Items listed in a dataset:
============================================================

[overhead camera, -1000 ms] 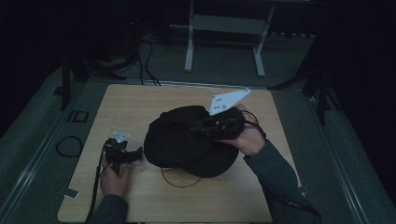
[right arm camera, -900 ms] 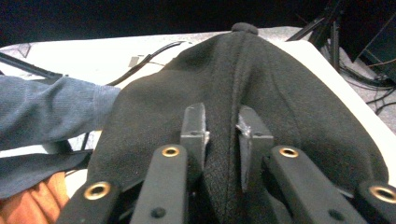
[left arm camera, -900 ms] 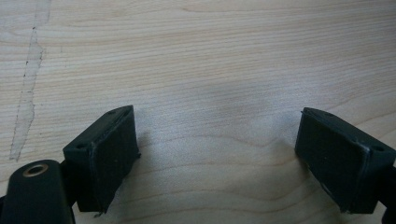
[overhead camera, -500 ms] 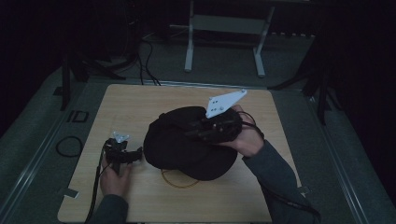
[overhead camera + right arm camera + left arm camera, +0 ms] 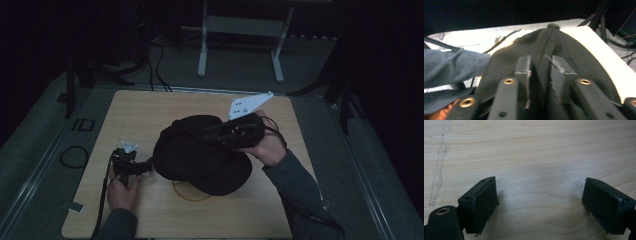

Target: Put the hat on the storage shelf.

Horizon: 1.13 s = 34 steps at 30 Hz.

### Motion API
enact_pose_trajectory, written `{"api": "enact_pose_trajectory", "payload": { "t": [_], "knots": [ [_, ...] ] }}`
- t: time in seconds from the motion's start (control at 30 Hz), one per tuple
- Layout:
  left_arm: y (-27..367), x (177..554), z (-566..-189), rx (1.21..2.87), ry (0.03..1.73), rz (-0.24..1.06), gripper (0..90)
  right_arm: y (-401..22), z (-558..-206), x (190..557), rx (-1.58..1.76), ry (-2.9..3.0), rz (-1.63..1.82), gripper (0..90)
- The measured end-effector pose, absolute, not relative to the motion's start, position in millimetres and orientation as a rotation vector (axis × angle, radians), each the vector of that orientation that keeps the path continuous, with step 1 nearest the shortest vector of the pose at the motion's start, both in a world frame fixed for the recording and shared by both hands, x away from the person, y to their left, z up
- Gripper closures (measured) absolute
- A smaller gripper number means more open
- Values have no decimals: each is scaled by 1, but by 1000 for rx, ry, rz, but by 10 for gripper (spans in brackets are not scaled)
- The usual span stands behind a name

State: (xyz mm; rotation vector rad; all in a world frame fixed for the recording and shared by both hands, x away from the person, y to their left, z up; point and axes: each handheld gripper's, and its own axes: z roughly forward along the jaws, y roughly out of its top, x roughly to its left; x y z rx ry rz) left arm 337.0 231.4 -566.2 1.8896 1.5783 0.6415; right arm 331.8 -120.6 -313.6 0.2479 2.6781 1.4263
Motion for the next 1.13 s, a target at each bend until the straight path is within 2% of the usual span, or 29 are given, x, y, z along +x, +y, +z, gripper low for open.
{"api": "enact_pose_trajectory", "payload": {
  "t": [0.03,0.17,0.33,0.47,0.53,0.67,0.7,0.8,1.13],
  "knots": [
    [231,337,-566,1890,1578,642,126,-118,-315,331,240,2688,1413,786],
    [231,337,-566,1891,1578,642,126,-112,-314,326,203,2696,1405,854],
    [231,337,-566,1890,1578,641,126,-114,-309,323,164,2695,1513,853],
    [231,337,-566,1890,1578,641,126,-110,-316,326,194,2719,1372,825],
    [231,337,-566,1890,1578,641,126,-110,-316,325,193,2718,1354,755],
    [231,337,-566,1890,1578,641,126,-114,-315,328,234,2732,1306,512],
    [231,337,-566,1890,1578,641,126,-114,-315,328,234,2732,1306,512],
    [231,337,-566,1890,1578,641,126,-120,-315,331,274,2716,1290,407],
    [231,337,-566,1890,1579,641,126,-148,-318,341,385,2693,1190,399]
  ]
}}
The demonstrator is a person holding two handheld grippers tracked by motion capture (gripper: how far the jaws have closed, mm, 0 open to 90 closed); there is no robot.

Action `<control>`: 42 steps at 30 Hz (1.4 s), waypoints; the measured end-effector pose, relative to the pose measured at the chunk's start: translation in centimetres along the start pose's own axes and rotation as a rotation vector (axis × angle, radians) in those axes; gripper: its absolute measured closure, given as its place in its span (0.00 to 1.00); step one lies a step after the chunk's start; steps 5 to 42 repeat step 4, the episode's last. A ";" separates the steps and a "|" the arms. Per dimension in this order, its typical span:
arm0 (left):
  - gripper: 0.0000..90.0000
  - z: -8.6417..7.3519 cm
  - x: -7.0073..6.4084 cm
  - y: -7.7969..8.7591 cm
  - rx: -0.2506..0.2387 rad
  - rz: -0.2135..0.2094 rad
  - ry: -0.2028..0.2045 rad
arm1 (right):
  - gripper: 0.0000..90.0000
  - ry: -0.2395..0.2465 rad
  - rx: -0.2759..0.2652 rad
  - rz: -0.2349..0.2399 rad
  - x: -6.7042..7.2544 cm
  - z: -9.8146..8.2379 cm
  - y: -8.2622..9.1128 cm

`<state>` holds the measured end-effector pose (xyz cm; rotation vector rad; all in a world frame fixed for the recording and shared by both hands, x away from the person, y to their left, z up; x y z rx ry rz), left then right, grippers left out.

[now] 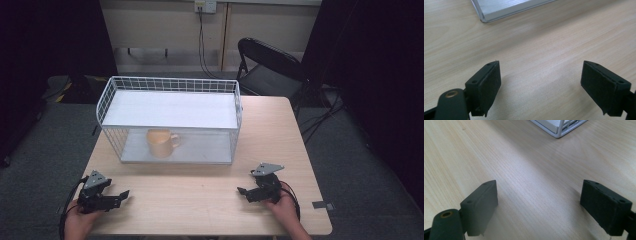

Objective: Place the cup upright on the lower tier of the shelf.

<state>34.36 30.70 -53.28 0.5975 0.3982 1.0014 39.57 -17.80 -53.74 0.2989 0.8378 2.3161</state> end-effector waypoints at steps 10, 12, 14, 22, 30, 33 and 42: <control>0.18 -0.2 0.0 -0.2 0.010 0.000 -0.018 | 0.15 0.000 0.000 0.000 0.0 0.0 0.0; 0.18 -0.2 0.0 -0.2 0.010 0.000 -0.018 | 0.15 0.000 0.000 0.000 0.0 0.0 0.0; 0.18 -0.2 0.0 -0.2 0.010 0.000 -0.018 | 0.15 0.000 0.000 0.000 0.0 0.0 0.0; 0.18 -0.2 0.0 -0.2 0.010 0.000 -0.018 | 0.15 0.000 0.000 0.000 0.0 0.0 0.0; 0.18 -0.2 0.0 -0.2 0.010 0.000 -0.018 | 0.15 0.000 0.000 0.000 0.0 0.0 0.0; 0.18 -0.2 0.0 -0.2 0.010 0.000 -0.018 | 0.15 0.000 0.000 0.000 0.0 0.0 0.0; 0.18 -0.2 0.0 -0.2 0.010 0.000 -0.018 | 0.15 0.000 0.000 0.000 0.0 0.0 0.0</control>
Point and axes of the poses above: each handheld gripper's, and its own axes: y roughly backward along the jaws, z roughly out of its top, x roughly to its left, the point moved 5 cm from there along -y, roughly forward along the jaws, and after that the axes turned 3 degrees about -x, right-handed, at the moved point
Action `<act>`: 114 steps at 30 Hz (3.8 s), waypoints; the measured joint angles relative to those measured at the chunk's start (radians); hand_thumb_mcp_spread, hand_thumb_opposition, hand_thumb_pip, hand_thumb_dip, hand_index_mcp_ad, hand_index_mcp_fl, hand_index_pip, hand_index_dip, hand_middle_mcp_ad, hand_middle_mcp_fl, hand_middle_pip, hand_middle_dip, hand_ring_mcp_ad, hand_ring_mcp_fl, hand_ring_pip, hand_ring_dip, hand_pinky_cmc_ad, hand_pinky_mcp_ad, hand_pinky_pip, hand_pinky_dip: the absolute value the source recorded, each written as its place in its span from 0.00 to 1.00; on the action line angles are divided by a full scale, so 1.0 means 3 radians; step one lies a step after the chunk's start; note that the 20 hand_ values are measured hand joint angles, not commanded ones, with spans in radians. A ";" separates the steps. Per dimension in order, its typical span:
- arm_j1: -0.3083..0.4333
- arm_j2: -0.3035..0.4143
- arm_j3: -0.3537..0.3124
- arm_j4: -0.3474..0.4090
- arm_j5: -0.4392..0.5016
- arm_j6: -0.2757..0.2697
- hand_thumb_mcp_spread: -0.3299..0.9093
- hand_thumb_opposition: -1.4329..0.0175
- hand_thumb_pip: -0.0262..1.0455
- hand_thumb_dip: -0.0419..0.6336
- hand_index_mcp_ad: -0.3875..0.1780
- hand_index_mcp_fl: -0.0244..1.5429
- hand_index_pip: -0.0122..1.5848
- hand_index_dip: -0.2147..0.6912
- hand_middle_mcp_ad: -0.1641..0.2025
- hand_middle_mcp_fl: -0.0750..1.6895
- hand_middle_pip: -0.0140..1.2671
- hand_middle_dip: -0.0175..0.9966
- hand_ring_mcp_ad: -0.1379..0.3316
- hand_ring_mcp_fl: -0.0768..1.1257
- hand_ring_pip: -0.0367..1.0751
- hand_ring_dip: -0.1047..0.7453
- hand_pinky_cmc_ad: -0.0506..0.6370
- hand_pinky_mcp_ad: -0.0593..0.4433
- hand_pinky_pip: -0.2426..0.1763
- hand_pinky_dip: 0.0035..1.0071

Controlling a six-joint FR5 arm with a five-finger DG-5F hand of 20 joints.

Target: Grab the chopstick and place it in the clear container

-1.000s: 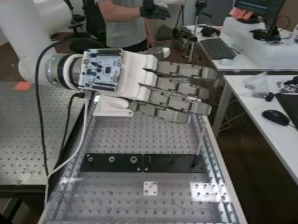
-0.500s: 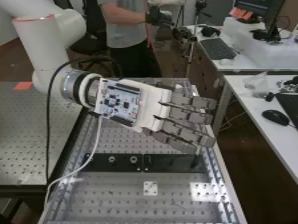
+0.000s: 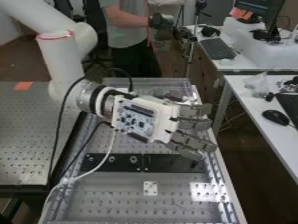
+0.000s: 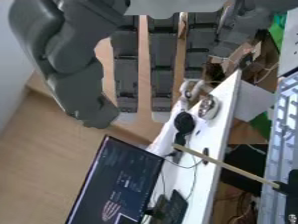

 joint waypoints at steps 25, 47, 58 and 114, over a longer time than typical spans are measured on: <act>0.0045 -0.0279 0.0148 0.0257 0.0294 0.0331 0.59 0.43 0.72 0.59 0.48 0.29 0.46 0.42 0.67 0.40 0.12 0.63 0.62 0.25 0.12 0.38 0.41 0.32 0.34 0.11; 0.0084 -0.0604 0.0311 0.0112 0.0343 0.0737 0.62 0.43 0.68 0.59 0.48 0.29 0.48 0.41 0.67 0.44 0.16 0.63 0.61 0.31 0.11 0.42 0.42 0.32 0.38 0.12; 0.0089 -0.0620 0.0348 -0.0106 0.0199 0.0583 0.64 0.43 0.66 0.59 0.44 0.14 0.46 0.41 0.66 0.40 0.16 0.65 0.60 0.29 0.12 0.42 0.41 0.31 0.38 0.12; 0.0014 -0.0710 0.0587 -0.0333 0.0211 0.0201 0.77 0.41 0.43 0.55 0.35 0.45 0.47 0.46 0.61 0.54 0.23 0.72 0.55 0.43 0.13 0.57 0.57 0.25 0.42 0.14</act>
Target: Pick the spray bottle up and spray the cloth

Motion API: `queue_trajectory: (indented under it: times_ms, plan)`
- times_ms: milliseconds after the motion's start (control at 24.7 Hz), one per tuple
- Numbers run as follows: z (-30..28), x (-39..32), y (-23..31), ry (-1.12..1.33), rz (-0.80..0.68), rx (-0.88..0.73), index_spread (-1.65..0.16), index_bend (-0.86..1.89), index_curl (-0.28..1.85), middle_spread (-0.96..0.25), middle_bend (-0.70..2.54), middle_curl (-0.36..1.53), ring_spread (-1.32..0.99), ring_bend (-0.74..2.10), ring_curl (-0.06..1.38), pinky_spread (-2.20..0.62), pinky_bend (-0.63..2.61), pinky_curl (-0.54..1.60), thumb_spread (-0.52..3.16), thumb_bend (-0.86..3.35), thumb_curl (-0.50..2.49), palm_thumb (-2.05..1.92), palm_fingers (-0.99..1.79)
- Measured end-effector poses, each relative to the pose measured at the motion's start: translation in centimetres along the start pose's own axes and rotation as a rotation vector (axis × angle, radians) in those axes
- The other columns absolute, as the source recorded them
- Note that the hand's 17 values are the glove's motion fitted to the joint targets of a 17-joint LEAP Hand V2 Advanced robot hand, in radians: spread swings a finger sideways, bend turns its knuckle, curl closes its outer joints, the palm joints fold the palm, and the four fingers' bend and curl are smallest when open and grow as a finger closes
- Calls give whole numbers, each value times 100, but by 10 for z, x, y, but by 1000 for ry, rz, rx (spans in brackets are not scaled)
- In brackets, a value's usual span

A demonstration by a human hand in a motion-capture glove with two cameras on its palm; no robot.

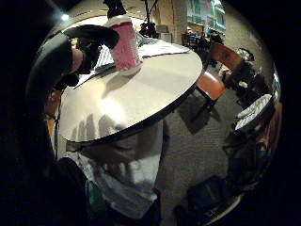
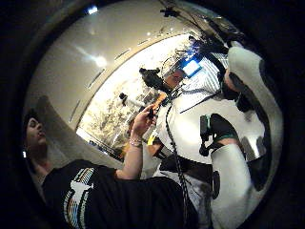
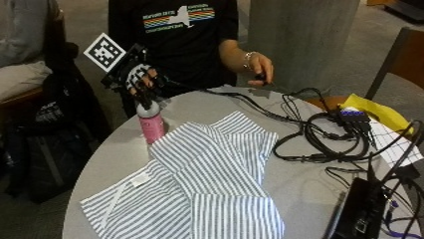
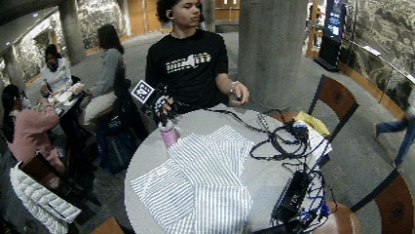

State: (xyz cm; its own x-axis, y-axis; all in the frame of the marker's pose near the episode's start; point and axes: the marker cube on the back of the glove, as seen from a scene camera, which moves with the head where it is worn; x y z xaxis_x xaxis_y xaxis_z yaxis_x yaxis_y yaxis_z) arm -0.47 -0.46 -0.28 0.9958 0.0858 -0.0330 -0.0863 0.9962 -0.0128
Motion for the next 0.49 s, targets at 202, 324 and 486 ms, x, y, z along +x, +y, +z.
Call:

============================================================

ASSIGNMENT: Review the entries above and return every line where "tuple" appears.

OUTPUT BELOW:
- t: time in seconds from the motion's start (control at 30 Hz), one per tuple
- times_ms: milliseconds after the motion's start (control at 24.7 Hz), one per tuple

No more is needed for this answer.